McNab was the first to see Juliet when she made it to the station. He waved her past the new girl at the front desk and back into the bullpen.

“Hey, Buzz…”

“We don’t have anything new on Shawn,” he apologized. “At least, we didn’t ten minutes ago. But with Detective Brannigan a lot can change in ten minutes.”

“Where is she?”

“Right here.” A small woman no taller than Juliet herself hustled up to them. She stuck out a hand. “Detective Betsy Brannigan.”
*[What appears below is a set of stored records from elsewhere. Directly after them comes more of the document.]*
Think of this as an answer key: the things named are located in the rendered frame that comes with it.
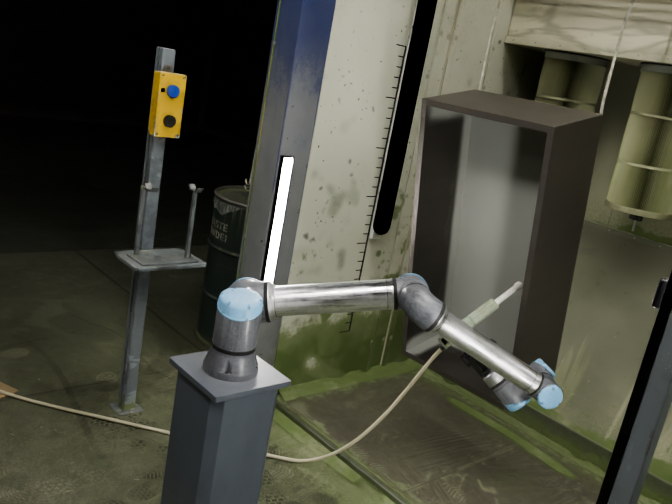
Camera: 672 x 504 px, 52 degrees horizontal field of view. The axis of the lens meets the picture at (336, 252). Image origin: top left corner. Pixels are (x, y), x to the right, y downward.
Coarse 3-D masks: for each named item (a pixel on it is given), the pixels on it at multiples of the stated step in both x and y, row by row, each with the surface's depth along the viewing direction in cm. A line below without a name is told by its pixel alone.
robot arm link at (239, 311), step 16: (240, 288) 238; (224, 304) 227; (240, 304) 227; (256, 304) 229; (224, 320) 227; (240, 320) 226; (256, 320) 230; (224, 336) 229; (240, 336) 228; (256, 336) 234
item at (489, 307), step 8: (512, 288) 279; (520, 288) 281; (504, 296) 275; (488, 304) 269; (496, 304) 271; (472, 312) 265; (480, 312) 266; (488, 312) 267; (464, 320) 261; (472, 320) 263; (480, 320) 264; (440, 336) 257; (448, 344) 255
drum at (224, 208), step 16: (224, 208) 385; (240, 208) 379; (224, 224) 386; (240, 224) 381; (208, 240) 402; (224, 240) 387; (240, 240) 383; (208, 256) 402; (224, 256) 389; (208, 272) 401; (224, 272) 391; (208, 288) 401; (224, 288) 392; (208, 304) 402; (208, 320) 403; (208, 336) 404
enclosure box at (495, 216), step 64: (448, 128) 297; (512, 128) 292; (576, 128) 250; (448, 192) 312; (512, 192) 300; (576, 192) 266; (448, 256) 328; (512, 256) 309; (576, 256) 285; (512, 320) 318
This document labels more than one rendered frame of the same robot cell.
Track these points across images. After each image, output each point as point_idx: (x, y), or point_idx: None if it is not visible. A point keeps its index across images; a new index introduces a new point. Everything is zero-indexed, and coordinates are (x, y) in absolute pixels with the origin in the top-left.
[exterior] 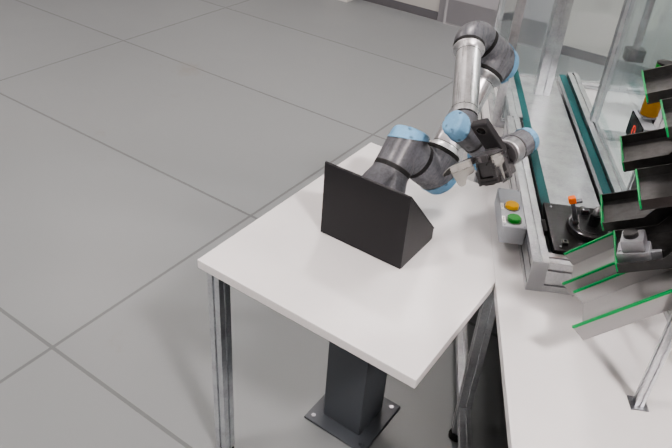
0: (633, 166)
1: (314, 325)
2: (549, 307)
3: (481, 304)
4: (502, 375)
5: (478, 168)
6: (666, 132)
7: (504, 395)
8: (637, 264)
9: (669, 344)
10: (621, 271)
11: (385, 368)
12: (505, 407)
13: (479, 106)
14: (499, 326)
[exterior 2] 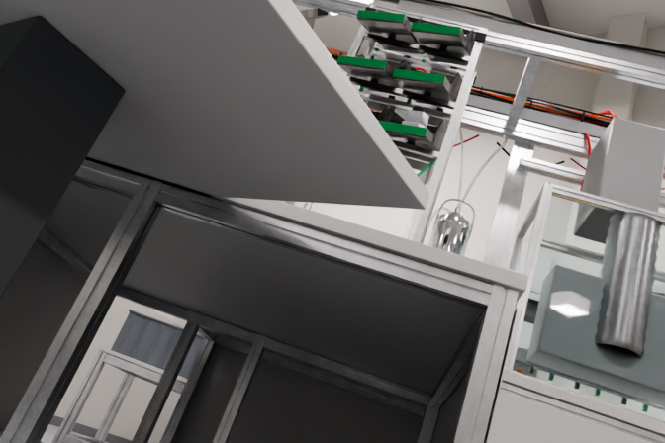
0: (387, 68)
1: (339, 69)
2: None
3: (103, 264)
4: (381, 240)
5: None
6: (460, 31)
7: (413, 249)
8: (429, 133)
9: (428, 214)
10: (426, 136)
11: (407, 173)
12: (430, 256)
13: None
14: (309, 210)
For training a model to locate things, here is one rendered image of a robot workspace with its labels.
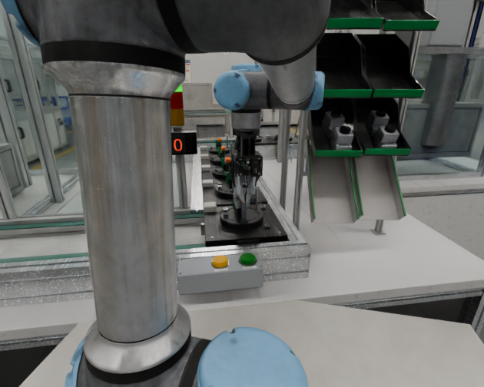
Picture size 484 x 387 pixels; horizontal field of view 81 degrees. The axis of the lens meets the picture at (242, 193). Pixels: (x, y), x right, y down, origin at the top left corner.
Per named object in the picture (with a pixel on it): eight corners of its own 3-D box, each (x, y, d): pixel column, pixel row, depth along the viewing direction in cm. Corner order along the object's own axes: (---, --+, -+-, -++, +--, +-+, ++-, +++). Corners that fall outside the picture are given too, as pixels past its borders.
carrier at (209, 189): (267, 206, 108) (269, 174, 103) (203, 210, 104) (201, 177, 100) (255, 185, 130) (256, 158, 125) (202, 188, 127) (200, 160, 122)
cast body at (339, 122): (342, 137, 88) (348, 117, 83) (329, 139, 87) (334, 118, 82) (330, 122, 93) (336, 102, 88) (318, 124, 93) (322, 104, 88)
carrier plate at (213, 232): (287, 241, 84) (287, 234, 83) (205, 247, 81) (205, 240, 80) (268, 208, 106) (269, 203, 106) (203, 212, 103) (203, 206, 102)
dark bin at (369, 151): (409, 156, 83) (419, 134, 78) (363, 155, 84) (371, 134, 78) (379, 107, 103) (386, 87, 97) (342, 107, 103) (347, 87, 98)
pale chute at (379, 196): (399, 219, 89) (406, 215, 85) (356, 219, 89) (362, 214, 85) (382, 143, 100) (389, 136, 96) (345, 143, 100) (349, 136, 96)
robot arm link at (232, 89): (266, 69, 54) (273, 71, 64) (209, 69, 56) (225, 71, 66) (264, 112, 56) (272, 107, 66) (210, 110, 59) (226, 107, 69)
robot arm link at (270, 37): (379, -266, 13) (325, 67, 61) (165, -213, 16) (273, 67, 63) (352, 1, 15) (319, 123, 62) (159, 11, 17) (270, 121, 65)
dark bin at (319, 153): (360, 157, 81) (368, 136, 76) (314, 157, 82) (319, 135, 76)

Juliet blinked and took the woman’s hand. “Detective Juliet O’Hara.”

“Detective O’Hara! Great to meet you,” Brannigan said, shaking once and letting go. “I’m so glad you’re here. I have a very important question. I need to know the exact time Mr. Guster called you to ”

“Ok? Why?” Juliet pulled out her phone to pull up the call log, found the correct entry, and held it out. Brannigan glanced at the phone’s screen, glanced down at a printout in her hands, and cursed. “What is it?”

“I think we haven’t heard from Salamatchia because he already called the chief,” Brannigan answered grimly.

“What?” Juliet reached for the printout. “This is the call log on Carlton’s cell phone. Why do you even have this?”

“The chief signed off on having all of his phones monitored for suspicious activity right after the escape. And there’s a call to his cell from Shawn’s phone a good twenty-five minutes after we can confirm the perp had him.”

The paper crumpled in Juliet’s hand. “But...I just dropped him off at home!”

“The chief?”

“Yes!”

They all stared at each other—Juliet, Brannigan, and McNab—processing, but only for the briefest of seconds.

The three of them bolted for the door all at once.